• [TASK DIRECTIONS]: Every entry must reappear in your answer exactly as written, though its pictures must not.

• [DATA UNDER STUDY]:
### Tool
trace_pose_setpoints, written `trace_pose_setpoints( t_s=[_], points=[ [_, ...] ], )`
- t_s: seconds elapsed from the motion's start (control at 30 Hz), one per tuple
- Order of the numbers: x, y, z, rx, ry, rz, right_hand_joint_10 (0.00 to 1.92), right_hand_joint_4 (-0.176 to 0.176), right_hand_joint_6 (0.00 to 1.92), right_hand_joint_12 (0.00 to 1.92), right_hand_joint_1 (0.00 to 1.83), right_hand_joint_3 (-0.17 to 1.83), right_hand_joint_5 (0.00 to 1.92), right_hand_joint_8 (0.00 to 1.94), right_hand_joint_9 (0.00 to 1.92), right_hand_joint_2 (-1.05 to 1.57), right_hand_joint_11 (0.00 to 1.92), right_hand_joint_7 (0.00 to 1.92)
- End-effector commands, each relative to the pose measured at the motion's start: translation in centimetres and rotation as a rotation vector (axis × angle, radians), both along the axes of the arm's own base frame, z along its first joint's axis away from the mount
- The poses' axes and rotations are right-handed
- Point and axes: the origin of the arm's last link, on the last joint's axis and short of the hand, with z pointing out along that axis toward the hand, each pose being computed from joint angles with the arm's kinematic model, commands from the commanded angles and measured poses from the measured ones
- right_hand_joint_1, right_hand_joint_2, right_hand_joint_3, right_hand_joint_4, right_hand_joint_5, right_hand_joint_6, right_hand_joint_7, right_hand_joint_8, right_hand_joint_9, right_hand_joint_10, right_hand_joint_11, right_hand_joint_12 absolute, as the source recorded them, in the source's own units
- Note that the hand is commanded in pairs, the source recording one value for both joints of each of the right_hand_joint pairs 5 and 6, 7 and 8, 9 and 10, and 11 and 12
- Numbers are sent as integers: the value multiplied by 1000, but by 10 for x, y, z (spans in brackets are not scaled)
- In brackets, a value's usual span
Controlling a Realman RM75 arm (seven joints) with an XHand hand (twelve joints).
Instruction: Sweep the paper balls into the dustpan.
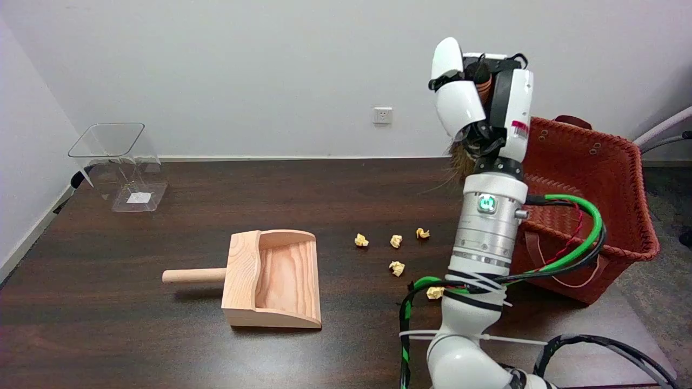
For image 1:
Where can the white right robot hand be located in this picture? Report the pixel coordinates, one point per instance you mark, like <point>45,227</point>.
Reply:
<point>508,108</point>

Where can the black bar by wall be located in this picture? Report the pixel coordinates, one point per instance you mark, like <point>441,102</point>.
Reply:
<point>80,177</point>

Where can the black chair base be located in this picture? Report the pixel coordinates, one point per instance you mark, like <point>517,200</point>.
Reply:
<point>686,239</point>

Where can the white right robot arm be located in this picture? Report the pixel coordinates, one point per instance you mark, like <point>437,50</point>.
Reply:
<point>484,237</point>

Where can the clear plastic container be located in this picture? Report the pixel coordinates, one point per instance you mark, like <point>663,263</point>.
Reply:
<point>127,173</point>

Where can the brown bristle hand broom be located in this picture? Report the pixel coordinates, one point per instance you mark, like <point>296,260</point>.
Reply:
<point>462,165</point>

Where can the red woven basket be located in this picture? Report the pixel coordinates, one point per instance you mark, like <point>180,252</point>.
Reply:
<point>594,178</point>

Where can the white wall socket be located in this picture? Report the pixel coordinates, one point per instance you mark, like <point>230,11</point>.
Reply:
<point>383,115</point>

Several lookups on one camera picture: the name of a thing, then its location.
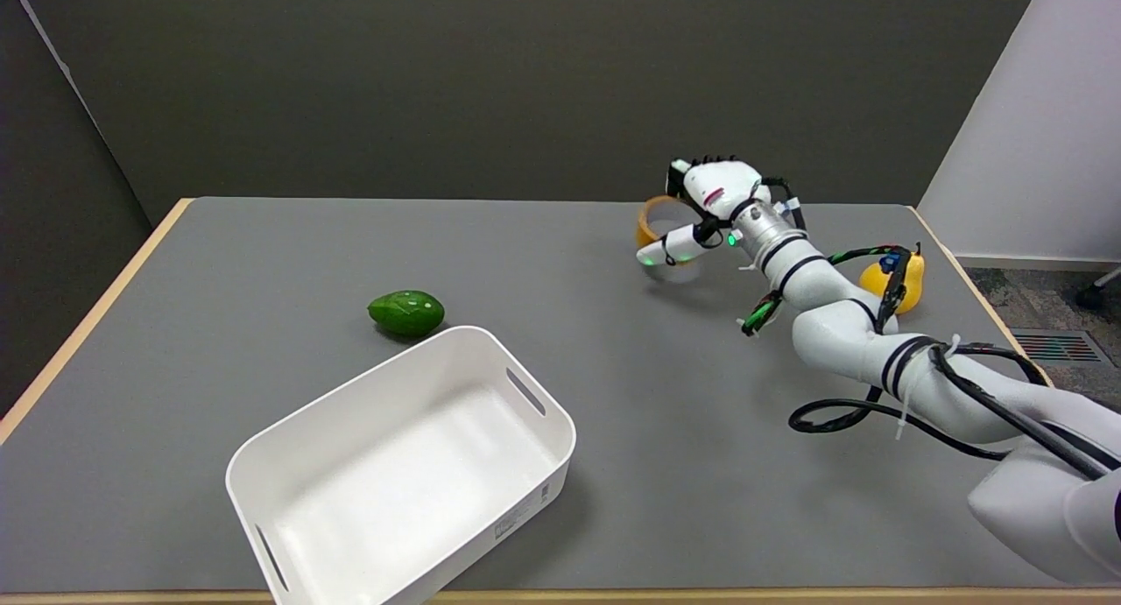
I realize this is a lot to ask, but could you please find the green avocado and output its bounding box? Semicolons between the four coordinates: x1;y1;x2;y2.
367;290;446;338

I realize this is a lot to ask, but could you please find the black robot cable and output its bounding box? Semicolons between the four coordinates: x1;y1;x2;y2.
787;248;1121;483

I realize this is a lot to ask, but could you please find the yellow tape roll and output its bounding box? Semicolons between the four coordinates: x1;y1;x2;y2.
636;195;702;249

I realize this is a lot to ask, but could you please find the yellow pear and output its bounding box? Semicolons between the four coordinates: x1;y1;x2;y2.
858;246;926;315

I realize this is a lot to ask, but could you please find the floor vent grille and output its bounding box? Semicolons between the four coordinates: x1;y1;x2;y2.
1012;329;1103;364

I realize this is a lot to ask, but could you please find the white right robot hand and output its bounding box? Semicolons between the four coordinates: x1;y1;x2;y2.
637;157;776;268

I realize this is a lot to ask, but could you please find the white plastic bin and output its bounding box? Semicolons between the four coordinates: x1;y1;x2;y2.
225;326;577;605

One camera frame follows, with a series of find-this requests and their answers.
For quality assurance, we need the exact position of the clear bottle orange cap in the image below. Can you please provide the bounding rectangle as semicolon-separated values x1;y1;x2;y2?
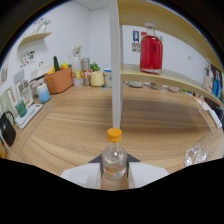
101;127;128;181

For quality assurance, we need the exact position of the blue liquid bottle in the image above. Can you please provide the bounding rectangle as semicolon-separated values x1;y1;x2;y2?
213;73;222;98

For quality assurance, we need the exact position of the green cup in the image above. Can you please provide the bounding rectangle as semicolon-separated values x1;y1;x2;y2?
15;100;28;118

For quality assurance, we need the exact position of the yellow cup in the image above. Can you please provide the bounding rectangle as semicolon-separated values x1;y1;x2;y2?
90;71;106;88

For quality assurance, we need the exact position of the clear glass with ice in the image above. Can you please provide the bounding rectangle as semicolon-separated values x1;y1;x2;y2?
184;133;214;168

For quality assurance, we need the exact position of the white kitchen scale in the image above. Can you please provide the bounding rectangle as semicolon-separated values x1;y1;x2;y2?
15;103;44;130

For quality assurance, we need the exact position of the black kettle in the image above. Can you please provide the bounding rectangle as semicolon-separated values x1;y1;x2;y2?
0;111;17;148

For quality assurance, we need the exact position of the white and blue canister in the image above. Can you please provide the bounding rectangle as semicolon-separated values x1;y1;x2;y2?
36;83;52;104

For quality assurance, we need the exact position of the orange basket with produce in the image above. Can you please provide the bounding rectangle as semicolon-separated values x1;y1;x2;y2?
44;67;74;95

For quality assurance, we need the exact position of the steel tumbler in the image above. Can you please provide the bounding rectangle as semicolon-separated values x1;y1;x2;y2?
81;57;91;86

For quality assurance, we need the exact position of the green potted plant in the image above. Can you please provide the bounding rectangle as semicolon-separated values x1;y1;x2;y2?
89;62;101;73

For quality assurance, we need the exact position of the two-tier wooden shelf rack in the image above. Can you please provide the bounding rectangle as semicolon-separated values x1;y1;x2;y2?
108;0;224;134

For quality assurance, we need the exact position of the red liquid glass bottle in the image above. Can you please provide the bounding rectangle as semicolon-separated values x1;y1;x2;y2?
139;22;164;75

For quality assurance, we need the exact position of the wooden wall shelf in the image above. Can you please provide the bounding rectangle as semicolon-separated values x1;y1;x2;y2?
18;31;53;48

• [EXERCISE ANSWER]:
### Tool
trace_pose_setpoints, written `trace_pose_setpoints( t_s=[_], points=[ [_, ...] ], )`
- t_s: seconds elapsed from the motion's start (control at 30 Hz), one per tuple
- Order of the numbers: x, y, z, rx, ry, rz, right_hand_joint_10 (0.00 to 1.92), right_hand_joint_4 (-0.176 to 0.176), right_hand_joint_6 (0.00 to 1.92), right_hand_joint_12 (0.00 to 1.92), right_hand_joint_1 (0.00 to 1.83), right_hand_joint_3 (-0.17 to 1.83), right_hand_joint_5 (0.00 to 1.92), right_hand_joint_8 (0.00 to 1.94), right_hand_joint_9 (0.00 to 1.92), right_hand_joint_2 (-1.05 to 1.57), right_hand_joint_11 (0.00 to 1.92), right_hand_joint_7 (0.00 to 1.92)
- End-effector commands, each relative to the pose measured at the motion's start: translation in centimetres and rotation as a rotation vector (axis × angle, radians), both along the axes of the arm's own base frame, z along its first joint's axis away from the mount
- The poses' axes and rotations are right-handed
- Point and axes: the origin of the arm's last link, on the last joint's axis and short of the hand, with z pointing out along that axis toward the hand, each pose being computed from joint angles with the arm's kinematic model, commands from the commanded angles and measured poses from the measured ones
- right_hand_joint_1, right_hand_joint_2, right_hand_joint_3, right_hand_joint_4, right_hand_joint_5, right_hand_joint_6, right_hand_joint_7, right_hand_joint_8, right_hand_joint_9, right_hand_joint_10, right_hand_joint_11, right_hand_joint_12 absolute, as the source recorded them, in the source's own units
- Note that the hand is commanded in pairs, the source recording one value for both joints of each of the right_hand_joint pairs 5 and 6, 7 and 8, 9 and 10, and 11 and 12
- Numbers are sent as integers: the value multiplied by 1000, but by 10 for x, y, z (spans in brackets are not scaled)
- In brackets, a value's usual span
Controlling a Realman RM75 arm (seven joints) with an XHand hand (twelve joints).
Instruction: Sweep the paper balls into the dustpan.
For image 1:
Where can the white right robot hand be located in this picture? Report the pixel coordinates, one point per instance you mark, like <point>45,227</point>.
Reply:
<point>508,108</point>

Where can the black bar by wall be located in this picture? Report the pixel coordinates, one point per instance you mark, like <point>441,102</point>.
Reply:
<point>80,177</point>

Where can the black chair base be located in this picture? Report the pixel coordinates, one point per instance you mark, like <point>517,200</point>.
Reply:
<point>686,239</point>

Where can the white right robot arm be located in this picture? Report the pixel coordinates, one point per instance you mark, like <point>437,50</point>.
Reply:
<point>484,237</point>

Where can the clear plastic container be located in this picture? Report the pixel coordinates, one point per instance you mark, like <point>663,263</point>.
Reply:
<point>127,173</point>

Where can the brown bristle hand broom be located in this picture? Report the pixel coordinates, one point per instance you mark, like <point>296,260</point>.
Reply:
<point>462,165</point>

Where can the red woven basket be located in this picture? Report the pixel coordinates, one point per instance you mark, like <point>180,252</point>.
Reply:
<point>594,178</point>

Where can the white wall socket be located in this picture? Report the pixel coordinates, one point per instance you mark, like <point>230,11</point>.
Reply:
<point>383,115</point>

Several lookups on one camera picture: the name of a thing, then its location.
I realize this is a lot to ask, but could you please find the green avocado and output its bounding box? Semicolons between the four coordinates: x1;y1;x2;y2.
367;290;446;338

I realize this is a lot to ask, but could you please find the black robot cable and output its bounding box? Semicolons between the four coordinates: x1;y1;x2;y2.
787;248;1121;483

I realize this is a lot to ask, but could you please find the yellow tape roll and output its bounding box? Semicolons between the four coordinates: x1;y1;x2;y2.
636;195;702;249

I realize this is a lot to ask, but could you please find the yellow pear and output its bounding box? Semicolons between the four coordinates: x1;y1;x2;y2.
858;246;926;315

I realize this is a lot to ask, but could you please find the floor vent grille and output its bounding box? Semicolons between the four coordinates: x1;y1;x2;y2.
1012;329;1103;364

I realize this is a lot to ask, but could you please find the white right robot hand and output its bounding box? Semicolons between the four coordinates: x1;y1;x2;y2.
637;157;776;268

I realize this is a lot to ask, but could you please find the white plastic bin and output its bounding box? Semicolons between the four coordinates: x1;y1;x2;y2.
225;326;577;605

One camera frame follows, with a series of find-this requests and their answers.
For quality assurance, we need the exact position of the clear bottle orange cap in the image below. Can you please provide the bounding rectangle as semicolon-separated values x1;y1;x2;y2?
101;127;128;181

For quality assurance, we need the exact position of the blue liquid bottle in the image above. Can you please provide the bounding rectangle as semicolon-separated values x1;y1;x2;y2?
213;73;222;98

For quality assurance, we need the exact position of the green cup in the image above. Can you please provide the bounding rectangle as semicolon-separated values x1;y1;x2;y2?
15;100;28;118

For quality assurance, we need the exact position of the yellow cup in the image above. Can you please provide the bounding rectangle as semicolon-separated values x1;y1;x2;y2?
90;71;106;88

For quality assurance, we need the exact position of the clear glass with ice in the image above. Can you please provide the bounding rectangle as semicolon-separated values x1;y1;x2;y2?
184;133;214;168

For quality assurance, we need the exact position of the white kitchen scale in the image above. Can you please provide the bounding rectangle as semicolon-separated values x1;y1;x2;y2?
15;103;44;130

For quality assurance, we need the exact position of the black kettle in the image above. Can you please provide the bounding rectangle as semicolon-separated values x1;y1;x2;y2?
0;111;17;148

For quality assurance, we need the exact position of the white and blue canister in the image above. Can you please provide the bounding rectangle as semicolon-separated values x1;y1;x2;y2?
36;83;52;104

For quality assurance, we need the exact position of the orange basket with produce in the image above. Can you please provide the bounding rectangle as semicolon-separated values x1;y1;x2;y2?
44;67;74;95

For quality assurance, we need the exact position of the steel tumbler in the image above. Can you please provide the bounding rectangle as semicolon-separated values x1;y1;x2;y2?
81;57;91;86

For quality assurance, we need the exact position of the green potted plant in the image above. Can you please provide the bounding rectangle as semicolon-separated values x1;y1;x2;y2?
89;62;101;73

For quality assurance, we need the exact position of the two-tier wooden shelf rack in the image above. Can you please provide the bounding rectangle as semicolon-separated values x1;y1;x2;y2?
108;0;224;134

For quality assurance, we need the exact position of the red liquid glass bottle in the image above. Can you please provide the bounding rectangle as semicolon-separated values x1;y1;x2;y2?
139;22;164;75

For quality assurance, we need the exact position of the wooden wall shelf in the image above. Can you please provide the bounding rectangle as semicolon-separated values x1;y1;x2;y2?
18;31;53;48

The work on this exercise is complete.